- TASK OBJECTIVE -
Count the lines in the records beneath this task that contain the string "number", then give the count by itself.

- Collected data entries -
--------

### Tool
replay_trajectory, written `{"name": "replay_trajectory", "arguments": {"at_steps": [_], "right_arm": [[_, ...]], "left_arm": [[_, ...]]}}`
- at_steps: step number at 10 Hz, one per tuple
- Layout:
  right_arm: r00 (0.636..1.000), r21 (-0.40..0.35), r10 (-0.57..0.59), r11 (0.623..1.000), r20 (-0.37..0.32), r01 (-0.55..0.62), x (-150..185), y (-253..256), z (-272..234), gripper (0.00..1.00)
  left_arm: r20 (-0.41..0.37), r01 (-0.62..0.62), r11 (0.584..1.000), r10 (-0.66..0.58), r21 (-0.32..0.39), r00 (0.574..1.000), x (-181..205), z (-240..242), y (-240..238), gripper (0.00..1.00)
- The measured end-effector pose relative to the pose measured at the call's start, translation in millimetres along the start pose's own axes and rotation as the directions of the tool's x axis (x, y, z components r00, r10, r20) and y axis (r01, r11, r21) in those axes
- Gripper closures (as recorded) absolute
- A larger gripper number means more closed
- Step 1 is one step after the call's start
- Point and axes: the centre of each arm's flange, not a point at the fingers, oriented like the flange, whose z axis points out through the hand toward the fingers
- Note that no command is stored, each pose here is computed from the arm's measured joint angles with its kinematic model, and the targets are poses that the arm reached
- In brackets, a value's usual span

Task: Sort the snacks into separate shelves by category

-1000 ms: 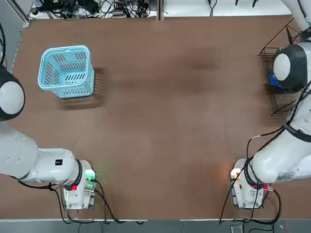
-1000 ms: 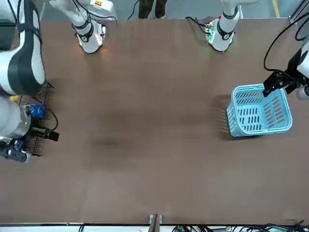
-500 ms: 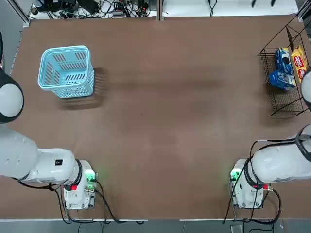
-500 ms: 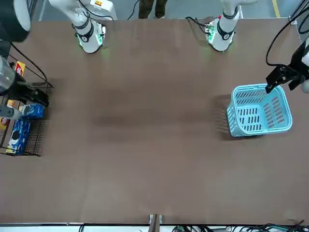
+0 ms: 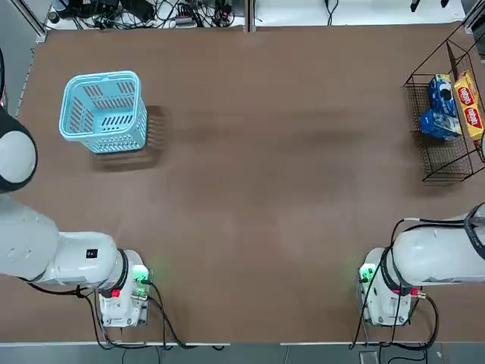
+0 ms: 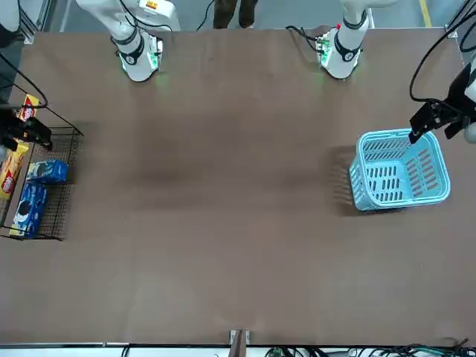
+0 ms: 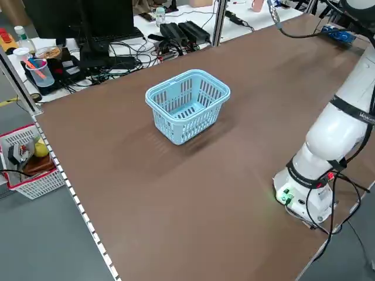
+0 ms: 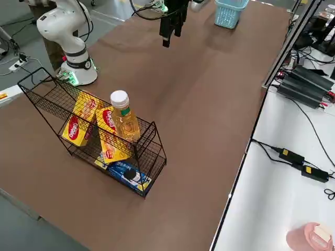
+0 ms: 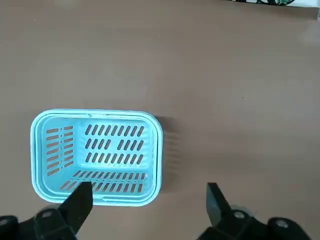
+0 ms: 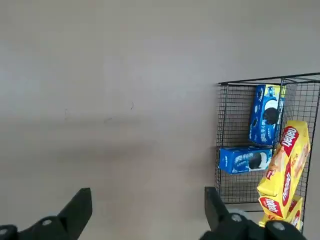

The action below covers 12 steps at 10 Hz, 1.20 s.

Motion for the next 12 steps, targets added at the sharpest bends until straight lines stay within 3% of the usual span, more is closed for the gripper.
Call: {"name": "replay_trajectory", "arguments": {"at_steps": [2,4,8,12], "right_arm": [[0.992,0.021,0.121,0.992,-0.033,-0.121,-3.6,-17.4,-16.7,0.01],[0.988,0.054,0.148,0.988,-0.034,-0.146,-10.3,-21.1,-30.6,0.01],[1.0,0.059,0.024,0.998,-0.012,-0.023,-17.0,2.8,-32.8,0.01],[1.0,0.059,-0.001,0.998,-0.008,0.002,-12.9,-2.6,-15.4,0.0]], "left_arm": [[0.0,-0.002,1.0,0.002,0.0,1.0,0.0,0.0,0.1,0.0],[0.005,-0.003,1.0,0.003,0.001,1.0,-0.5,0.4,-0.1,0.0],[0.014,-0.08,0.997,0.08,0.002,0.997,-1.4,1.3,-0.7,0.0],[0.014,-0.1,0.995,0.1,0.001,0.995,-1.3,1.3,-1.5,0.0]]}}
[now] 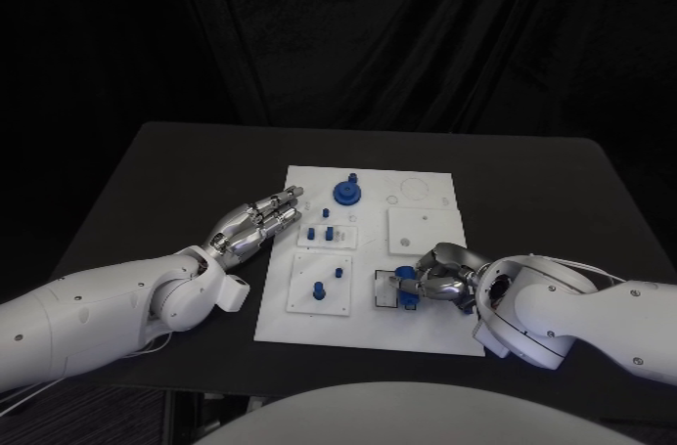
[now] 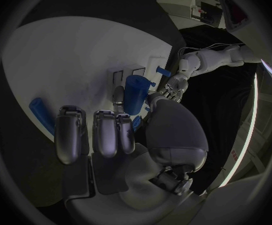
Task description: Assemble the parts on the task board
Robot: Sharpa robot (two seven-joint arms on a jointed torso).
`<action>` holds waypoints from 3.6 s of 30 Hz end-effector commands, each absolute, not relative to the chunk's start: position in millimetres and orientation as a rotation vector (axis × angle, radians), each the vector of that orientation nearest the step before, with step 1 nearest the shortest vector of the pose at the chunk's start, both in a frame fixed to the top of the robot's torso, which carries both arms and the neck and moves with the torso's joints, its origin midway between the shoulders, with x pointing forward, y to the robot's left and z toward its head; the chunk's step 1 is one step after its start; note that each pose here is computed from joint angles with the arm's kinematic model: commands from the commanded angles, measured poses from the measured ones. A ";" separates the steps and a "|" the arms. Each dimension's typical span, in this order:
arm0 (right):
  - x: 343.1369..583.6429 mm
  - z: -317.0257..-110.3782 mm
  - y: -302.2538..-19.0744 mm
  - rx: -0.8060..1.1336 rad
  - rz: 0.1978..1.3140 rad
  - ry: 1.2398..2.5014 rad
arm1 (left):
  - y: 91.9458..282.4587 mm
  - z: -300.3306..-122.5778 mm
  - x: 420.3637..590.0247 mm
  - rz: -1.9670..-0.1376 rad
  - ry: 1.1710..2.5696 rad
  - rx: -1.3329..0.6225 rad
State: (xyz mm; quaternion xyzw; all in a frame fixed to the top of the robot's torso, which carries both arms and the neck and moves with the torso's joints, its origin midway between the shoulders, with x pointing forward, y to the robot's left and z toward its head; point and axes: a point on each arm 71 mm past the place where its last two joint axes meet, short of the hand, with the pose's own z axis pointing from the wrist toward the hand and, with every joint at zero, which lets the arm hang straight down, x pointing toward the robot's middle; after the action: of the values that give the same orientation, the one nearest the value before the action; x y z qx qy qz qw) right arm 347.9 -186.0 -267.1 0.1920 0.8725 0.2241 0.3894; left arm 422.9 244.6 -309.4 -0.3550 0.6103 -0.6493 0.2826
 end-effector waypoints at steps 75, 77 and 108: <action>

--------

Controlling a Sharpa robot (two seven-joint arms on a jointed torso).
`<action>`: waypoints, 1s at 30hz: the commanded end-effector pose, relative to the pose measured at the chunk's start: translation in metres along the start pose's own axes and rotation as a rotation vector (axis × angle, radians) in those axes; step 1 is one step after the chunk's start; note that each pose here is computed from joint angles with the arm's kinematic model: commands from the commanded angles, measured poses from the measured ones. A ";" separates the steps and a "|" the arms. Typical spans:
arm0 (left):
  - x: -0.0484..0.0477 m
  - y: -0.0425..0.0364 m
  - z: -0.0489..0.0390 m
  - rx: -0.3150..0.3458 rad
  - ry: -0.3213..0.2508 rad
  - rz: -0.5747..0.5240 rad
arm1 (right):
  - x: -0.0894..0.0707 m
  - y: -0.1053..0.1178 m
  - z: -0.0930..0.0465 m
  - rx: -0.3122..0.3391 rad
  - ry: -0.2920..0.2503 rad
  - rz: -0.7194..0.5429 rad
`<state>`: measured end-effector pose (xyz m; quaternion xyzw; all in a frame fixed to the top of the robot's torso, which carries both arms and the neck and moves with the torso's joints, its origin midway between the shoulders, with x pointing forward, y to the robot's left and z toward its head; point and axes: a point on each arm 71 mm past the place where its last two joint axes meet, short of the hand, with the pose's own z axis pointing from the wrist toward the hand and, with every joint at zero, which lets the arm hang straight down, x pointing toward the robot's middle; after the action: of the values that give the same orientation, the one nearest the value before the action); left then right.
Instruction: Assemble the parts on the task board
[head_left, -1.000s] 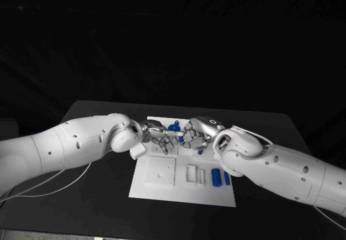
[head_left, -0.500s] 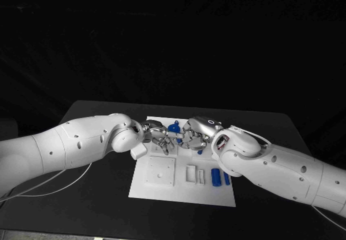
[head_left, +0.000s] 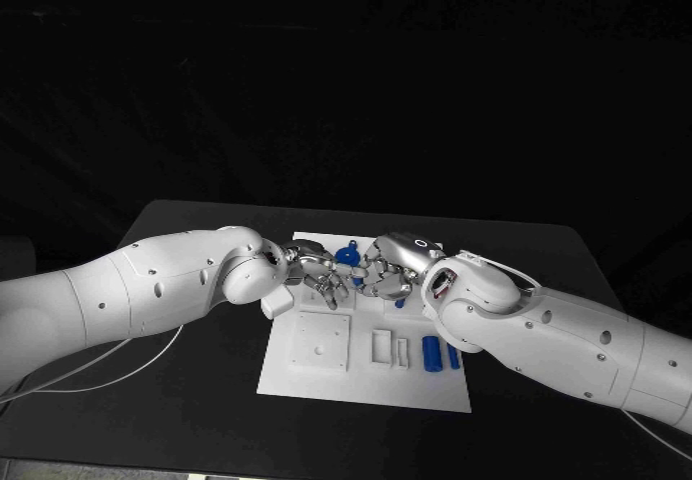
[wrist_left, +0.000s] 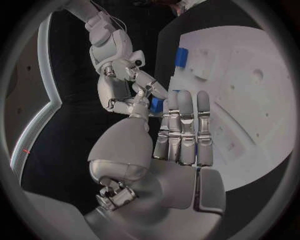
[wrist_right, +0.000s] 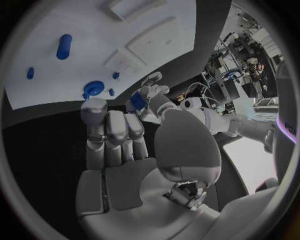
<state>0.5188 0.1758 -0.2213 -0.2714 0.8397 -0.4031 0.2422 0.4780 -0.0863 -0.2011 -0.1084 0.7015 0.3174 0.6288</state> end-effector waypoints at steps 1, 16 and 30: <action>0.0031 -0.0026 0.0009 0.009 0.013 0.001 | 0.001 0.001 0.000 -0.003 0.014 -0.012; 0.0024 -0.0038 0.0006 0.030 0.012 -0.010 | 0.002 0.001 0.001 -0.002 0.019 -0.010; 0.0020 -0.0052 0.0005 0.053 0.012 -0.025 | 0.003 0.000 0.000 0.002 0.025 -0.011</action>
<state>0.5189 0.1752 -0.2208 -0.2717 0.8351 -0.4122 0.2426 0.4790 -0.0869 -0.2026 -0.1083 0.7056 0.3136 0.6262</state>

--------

- RESULT -
2